* Your assignment *
Write out the entries below exactly. End with the line that contains "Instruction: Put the".

* Source material *
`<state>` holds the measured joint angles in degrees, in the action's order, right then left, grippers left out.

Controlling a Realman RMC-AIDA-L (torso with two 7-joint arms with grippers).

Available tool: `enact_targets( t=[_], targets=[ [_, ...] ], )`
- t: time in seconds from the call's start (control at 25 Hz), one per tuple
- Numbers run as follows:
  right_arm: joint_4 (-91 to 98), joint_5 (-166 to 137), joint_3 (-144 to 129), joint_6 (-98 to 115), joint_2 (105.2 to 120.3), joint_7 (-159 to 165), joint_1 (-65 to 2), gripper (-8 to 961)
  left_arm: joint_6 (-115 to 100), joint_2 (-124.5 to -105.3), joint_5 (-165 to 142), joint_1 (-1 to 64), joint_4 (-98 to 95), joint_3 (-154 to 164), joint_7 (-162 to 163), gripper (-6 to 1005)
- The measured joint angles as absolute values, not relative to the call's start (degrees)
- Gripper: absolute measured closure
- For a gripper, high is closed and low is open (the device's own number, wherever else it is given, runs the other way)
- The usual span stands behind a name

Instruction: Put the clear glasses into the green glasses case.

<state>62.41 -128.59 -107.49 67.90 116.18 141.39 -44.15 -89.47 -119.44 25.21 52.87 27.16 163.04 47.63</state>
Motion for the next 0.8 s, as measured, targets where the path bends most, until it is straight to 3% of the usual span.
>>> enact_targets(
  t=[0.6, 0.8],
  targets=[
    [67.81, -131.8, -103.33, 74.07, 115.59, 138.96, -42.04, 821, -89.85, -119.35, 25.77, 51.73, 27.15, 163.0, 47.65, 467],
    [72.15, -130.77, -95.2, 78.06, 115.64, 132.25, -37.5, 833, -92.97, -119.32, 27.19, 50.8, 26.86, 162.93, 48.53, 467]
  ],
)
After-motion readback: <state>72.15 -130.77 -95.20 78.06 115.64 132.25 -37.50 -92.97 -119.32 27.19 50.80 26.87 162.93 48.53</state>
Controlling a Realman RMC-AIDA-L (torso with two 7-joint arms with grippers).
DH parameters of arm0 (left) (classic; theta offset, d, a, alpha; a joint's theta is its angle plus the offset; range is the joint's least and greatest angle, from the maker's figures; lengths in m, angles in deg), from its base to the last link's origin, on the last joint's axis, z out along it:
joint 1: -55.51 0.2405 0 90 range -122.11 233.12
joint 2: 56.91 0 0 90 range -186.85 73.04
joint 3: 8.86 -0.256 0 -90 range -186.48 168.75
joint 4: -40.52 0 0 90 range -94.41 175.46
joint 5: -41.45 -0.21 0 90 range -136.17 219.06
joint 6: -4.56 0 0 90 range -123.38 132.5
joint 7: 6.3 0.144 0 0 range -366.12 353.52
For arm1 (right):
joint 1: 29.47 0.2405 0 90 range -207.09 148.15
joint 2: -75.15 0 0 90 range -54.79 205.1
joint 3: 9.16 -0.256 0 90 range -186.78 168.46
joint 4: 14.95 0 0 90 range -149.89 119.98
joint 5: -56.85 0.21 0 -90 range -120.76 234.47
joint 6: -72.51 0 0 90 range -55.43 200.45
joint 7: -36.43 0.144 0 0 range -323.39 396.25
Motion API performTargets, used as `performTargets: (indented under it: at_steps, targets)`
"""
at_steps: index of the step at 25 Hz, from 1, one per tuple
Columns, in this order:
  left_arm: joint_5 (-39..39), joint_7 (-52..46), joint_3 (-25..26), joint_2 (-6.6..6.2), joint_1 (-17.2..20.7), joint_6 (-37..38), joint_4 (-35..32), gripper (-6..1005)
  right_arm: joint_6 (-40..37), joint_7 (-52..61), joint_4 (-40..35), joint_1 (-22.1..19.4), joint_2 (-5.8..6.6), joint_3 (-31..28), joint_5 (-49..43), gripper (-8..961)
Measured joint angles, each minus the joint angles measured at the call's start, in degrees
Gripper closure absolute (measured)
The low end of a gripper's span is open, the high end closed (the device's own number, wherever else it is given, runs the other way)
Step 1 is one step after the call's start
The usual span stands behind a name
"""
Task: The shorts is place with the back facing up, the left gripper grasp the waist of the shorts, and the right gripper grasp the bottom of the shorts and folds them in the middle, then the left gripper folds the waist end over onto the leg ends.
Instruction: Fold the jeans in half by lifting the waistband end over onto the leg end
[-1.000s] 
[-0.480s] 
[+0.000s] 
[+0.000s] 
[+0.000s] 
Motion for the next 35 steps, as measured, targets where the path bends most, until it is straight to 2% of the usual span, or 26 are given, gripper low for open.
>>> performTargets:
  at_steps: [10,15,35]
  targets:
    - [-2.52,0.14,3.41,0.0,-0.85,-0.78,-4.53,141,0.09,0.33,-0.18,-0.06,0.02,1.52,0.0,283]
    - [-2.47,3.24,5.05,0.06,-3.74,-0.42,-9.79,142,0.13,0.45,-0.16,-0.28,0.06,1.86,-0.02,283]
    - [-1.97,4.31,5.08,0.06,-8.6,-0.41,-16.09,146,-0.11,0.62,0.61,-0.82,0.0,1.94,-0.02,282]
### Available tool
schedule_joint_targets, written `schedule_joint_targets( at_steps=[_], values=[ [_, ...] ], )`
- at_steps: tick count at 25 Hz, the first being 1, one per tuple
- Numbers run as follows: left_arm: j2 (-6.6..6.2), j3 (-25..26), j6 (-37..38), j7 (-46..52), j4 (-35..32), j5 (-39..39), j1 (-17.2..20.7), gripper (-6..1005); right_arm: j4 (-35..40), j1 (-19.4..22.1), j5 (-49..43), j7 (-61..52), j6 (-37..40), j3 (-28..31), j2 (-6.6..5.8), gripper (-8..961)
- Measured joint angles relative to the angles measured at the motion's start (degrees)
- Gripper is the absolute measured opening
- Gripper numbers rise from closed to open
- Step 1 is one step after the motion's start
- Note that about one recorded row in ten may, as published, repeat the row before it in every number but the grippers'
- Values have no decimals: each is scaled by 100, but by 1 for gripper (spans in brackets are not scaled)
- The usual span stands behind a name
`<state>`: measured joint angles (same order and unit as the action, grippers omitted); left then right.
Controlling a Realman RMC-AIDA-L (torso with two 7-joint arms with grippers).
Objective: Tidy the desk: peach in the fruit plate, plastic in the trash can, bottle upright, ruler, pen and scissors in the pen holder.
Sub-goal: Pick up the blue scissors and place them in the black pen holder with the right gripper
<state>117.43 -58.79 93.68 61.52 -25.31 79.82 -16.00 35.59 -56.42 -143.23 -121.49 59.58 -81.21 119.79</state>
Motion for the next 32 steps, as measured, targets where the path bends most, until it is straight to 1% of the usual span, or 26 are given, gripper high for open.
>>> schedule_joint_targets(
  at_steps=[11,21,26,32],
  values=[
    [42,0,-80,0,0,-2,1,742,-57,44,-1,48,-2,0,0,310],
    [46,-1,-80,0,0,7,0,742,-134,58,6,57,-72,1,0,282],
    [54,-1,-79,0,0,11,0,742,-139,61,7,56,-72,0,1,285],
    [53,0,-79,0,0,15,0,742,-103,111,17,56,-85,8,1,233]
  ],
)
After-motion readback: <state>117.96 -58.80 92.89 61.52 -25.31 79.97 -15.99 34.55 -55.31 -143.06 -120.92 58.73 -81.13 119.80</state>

* Response to this exercise *
`<state>` holds the measured joint angles in degrees, in the action's order, right then left, grippers left out.

Controlling a Realman RMC-AIDA-L (torso with two 7-joint arms with grippers).

Available tool: `enact_targets( t=[_], targets=[ [_, ...] ], )`
- t: time in seconds from the call's start (control at 25 Hz), one per tuple
- Numbers run as follows:
  right_arm: joint_4 (-91 to 98), joint_5 (-166 to 137), joint_3 (-144 to 129), joint_6 (-98 to 115), joint_2 (105.2 to 120.3), joint_7 (-159 to 165), joint_1 (-65 to 2), gripper (-8 to 961)
  left_arm: joint_6 (-115 to 100), joint_2 (-124.5 to -105.3), joint_5 (-165 to 142), joint_1 (-1 to 64), joint_4 (-98 to 95), joint_3 (-154 to 164), joint_7 (-162 to 163), gripper (-6 to 1005)
- The measured joint angles as absolute values, not relative to the call's start (degrees)
- Gripper: absolute measured closure
- For a gripper, high is closed and low is open (the device's own number, wherever else it is given, runs the other way)
- The usual span stands behind a name

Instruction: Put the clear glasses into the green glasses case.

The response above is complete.